Studies on Metatherian Sex Chromosomes VI. A Third State of an X-linked Gene: Partial Activity for the Paternally Derived Pgk-A Allele in Cultured Fibroblasts of Macropus giganteus and M. parryi

DW Cooper, CarmeI Edwards, Elizabeth James, GB Sharman, JL VandeBerg and Jennifer A MarshalI Graves

Australian Journal of Biological Sciences 30(5) 431 - 444
Published: 1977

Abstract

The locus for the glycolytic enzyme phosphoglycerate kinase A (PGK-A) is sex-linked in the eastern grey kangaroo (M. giganteus) and the pretty-face or whip tail wallaby (M. parryi). Females older than the pouch life stage of development do not express their paternally derived allele in some tissues such as blood and liver.
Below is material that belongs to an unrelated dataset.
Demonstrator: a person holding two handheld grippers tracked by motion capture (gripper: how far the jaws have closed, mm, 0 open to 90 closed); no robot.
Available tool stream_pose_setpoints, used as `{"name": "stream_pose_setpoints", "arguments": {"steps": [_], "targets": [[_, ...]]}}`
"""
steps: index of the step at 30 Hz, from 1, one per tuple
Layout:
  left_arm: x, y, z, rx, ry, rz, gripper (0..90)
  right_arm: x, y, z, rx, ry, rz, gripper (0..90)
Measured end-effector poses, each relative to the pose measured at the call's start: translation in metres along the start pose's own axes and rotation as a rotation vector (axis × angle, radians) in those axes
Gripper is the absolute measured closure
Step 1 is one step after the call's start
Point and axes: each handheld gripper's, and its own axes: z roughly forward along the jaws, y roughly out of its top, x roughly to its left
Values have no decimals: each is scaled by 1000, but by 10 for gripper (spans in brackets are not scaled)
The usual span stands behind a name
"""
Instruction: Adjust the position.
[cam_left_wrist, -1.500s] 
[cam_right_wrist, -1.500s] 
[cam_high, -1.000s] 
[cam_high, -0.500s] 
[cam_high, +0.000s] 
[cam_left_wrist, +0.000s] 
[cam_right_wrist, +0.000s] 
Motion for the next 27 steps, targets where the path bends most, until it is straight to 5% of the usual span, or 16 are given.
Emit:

This phenomenon is called paternal X inactivation and is characteristic of kangaroos. This distinguishes them from eutherian females, which are mosaics of two kinds of cell brought about by random X inactivation of either the paternally derived or the maternally derived X chromosome. But in skeletal and cardiac muscle the paternally derived allele is weakly expressed. This paper reports data which show that in fibroblast cells cultured from tissue explants of these two species the paternally derived allele is also weakly expressed. This suggests the possibility of a form of mosaicism as in eutherians but with unequal proportions of the two types of cell. Our results show this is not so. Cloning experiments have been performed with cultured cells from three heterozygous M. giganteus females. A total of 49 clones was obtained and each clone was like its parent culture, i.e. there was a strongly active maternally derived allozyme and a weak paternally derived one. Two interpretations of these data are possible. Each cell may have a fully active maternally derived allele and a partly active paternally derived one. Or the clones themselves may be heterogeneous, such that one or the other of the X-linked alleles may switch on or off every few cell generations or less. Since X inactivation is known to be rather stable this latter hypothesis is considered the less likely. Autoradiography shows that the longer arm of the X chromosome in the cultured cells is late-replicating. Thus later replication of the X chromosome in kangaroos does not necessarily mean complete inactivity. Differences in morphology between the two X chromosomes in females are described.